Aeroporto lotado

Começar um texto com a chamada “aeroporto lotado” não ajuda em nada, pois essa imagem está fixada na memória de qualquer um que já tenha voado por aí. Trabalhando no Nordeste, era uma viagem por dia, de capital para capital, e uma vez por mês vinha a São Paulo, na verdade, São Bernardo do Campo, onde era a fábrica.

Numa dessas vezes de retorno a Recife, o aeroporto de Congonhas, com diversos voos atrasados, não comportava mais ninguém, nem de pé.

Depois de muita demora, Ivan e eu conseguimos um lugar apertado para nos sentarmos um pouco, ainda sem previsão de embarque. Logo surgiram, atras de nós, três vozes dissonantes, irritantes, fazendo apologia ao cavalheirismo não mais existente.

Fizemos de conta que não era conosco e cada um de nós pegou uma parte do jornal, que nem dava para ser bem aberto ali, por simples falta de espaço.

O terrorismo aumentava a cada momento com referências às manchetes do jornal e a lembrança do cavalheirismo que havia antigamente.

Na verdade, não estávamos dando a mínima para as insinuações, mas o tom daquelas vozes era no mínimo irritante. Parecia aquela coisa idiota, tipo dublagem de desenho infantil.

Chegou no limite do Ivan que se achegou a mim, e disse baixinho, está na hora de aprontar com essas madames.

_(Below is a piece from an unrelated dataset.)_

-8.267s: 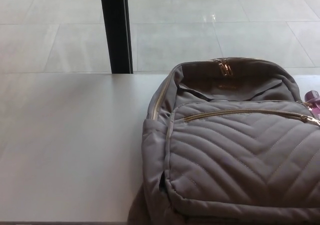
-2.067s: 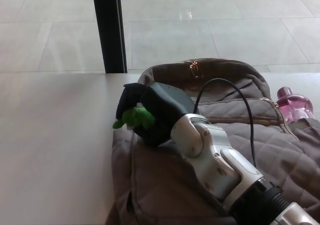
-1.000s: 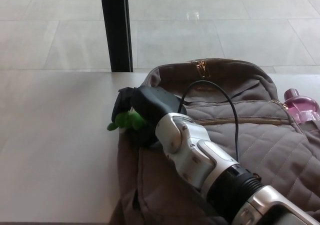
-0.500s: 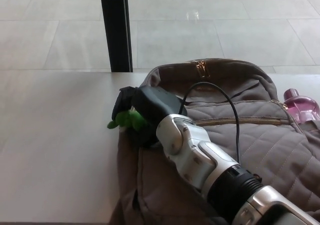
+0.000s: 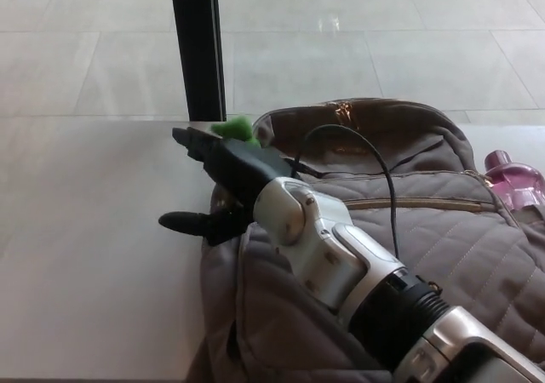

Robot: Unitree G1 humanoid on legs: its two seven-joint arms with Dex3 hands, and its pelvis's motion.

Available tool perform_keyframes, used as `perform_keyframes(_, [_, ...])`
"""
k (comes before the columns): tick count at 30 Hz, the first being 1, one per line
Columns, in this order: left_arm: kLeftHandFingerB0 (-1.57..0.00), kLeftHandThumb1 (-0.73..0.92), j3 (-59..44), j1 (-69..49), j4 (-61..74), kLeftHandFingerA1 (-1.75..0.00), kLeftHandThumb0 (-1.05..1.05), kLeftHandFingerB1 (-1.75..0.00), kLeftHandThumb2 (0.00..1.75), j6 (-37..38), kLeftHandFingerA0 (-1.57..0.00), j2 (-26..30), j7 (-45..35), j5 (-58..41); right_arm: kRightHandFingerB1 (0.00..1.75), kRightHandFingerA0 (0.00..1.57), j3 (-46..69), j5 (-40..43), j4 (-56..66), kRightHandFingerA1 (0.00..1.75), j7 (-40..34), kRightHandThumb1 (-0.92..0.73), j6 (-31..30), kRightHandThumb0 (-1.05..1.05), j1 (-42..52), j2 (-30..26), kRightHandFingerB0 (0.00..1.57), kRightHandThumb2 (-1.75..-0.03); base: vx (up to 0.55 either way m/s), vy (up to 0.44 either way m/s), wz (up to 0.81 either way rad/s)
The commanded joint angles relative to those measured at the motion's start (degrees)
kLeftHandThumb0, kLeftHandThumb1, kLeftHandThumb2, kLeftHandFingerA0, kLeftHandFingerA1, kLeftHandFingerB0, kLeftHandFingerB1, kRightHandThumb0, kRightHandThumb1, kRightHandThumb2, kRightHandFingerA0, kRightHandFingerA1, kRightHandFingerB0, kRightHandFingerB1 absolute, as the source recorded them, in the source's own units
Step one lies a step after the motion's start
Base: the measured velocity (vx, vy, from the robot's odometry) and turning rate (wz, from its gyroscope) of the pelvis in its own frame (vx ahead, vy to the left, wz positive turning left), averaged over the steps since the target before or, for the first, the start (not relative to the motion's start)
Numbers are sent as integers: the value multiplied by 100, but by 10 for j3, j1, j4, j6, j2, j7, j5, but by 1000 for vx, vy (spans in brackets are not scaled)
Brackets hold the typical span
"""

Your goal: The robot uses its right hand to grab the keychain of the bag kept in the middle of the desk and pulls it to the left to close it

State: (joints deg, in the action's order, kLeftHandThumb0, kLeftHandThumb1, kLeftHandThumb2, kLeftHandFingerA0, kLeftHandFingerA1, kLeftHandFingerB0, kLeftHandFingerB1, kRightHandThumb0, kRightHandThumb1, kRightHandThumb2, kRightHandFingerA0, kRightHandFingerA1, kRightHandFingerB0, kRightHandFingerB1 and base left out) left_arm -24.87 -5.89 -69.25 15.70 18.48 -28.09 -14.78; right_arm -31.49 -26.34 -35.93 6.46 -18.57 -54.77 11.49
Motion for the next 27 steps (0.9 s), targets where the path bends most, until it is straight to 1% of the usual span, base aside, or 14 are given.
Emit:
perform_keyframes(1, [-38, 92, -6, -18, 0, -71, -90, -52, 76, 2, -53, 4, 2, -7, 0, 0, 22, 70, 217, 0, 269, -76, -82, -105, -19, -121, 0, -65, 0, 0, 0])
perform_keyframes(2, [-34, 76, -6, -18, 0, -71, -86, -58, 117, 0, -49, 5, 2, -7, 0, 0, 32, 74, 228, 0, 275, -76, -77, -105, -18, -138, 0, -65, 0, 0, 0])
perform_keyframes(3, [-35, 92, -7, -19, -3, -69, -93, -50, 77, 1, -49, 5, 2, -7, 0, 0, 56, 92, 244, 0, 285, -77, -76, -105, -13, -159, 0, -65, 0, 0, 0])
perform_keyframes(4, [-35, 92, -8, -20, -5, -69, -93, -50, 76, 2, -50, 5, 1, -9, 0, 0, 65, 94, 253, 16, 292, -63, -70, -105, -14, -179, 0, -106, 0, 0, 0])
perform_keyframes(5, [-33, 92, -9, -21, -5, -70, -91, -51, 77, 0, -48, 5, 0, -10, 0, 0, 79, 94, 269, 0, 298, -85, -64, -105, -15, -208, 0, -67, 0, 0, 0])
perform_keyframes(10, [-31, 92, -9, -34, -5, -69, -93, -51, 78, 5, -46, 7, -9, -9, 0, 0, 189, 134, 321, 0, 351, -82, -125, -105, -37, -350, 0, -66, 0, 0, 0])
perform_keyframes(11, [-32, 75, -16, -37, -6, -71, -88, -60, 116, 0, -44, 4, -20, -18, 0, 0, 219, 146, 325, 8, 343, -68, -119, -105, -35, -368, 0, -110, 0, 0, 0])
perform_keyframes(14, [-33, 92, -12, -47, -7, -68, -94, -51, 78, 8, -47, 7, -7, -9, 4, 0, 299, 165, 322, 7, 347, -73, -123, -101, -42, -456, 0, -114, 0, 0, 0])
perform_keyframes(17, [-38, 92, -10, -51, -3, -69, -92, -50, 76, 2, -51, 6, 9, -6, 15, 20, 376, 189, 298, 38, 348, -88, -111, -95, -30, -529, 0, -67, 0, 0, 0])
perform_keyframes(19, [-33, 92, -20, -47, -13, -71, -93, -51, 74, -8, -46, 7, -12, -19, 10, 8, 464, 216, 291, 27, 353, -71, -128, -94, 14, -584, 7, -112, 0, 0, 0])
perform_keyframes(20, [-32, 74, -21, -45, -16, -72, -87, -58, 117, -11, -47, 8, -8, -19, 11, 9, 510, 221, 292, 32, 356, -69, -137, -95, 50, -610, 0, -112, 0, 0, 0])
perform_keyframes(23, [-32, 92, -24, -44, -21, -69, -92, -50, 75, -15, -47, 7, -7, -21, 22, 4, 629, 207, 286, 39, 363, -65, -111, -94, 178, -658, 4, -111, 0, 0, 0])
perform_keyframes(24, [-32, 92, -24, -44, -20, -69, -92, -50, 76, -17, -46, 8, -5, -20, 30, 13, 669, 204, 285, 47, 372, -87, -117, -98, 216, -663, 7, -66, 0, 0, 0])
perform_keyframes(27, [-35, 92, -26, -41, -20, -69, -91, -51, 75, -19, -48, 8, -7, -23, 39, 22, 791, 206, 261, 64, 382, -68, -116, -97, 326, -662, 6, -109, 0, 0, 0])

Falou então bem alto, aproveitando um momento de silêncio das sirigaitas:

– Vamos tomar um café?

Eu me levantei, ele se agarrou no meu braço e se pôs de pé; inclinou todo seu peso no meu ombro e foi arrastado uma perna enquanto eu pedia passagem para sairmos dali. Não foi fácil aguentar aquele peso até chegar no balcão do bar, mas imaginar a cara das dondocas valeu a troça.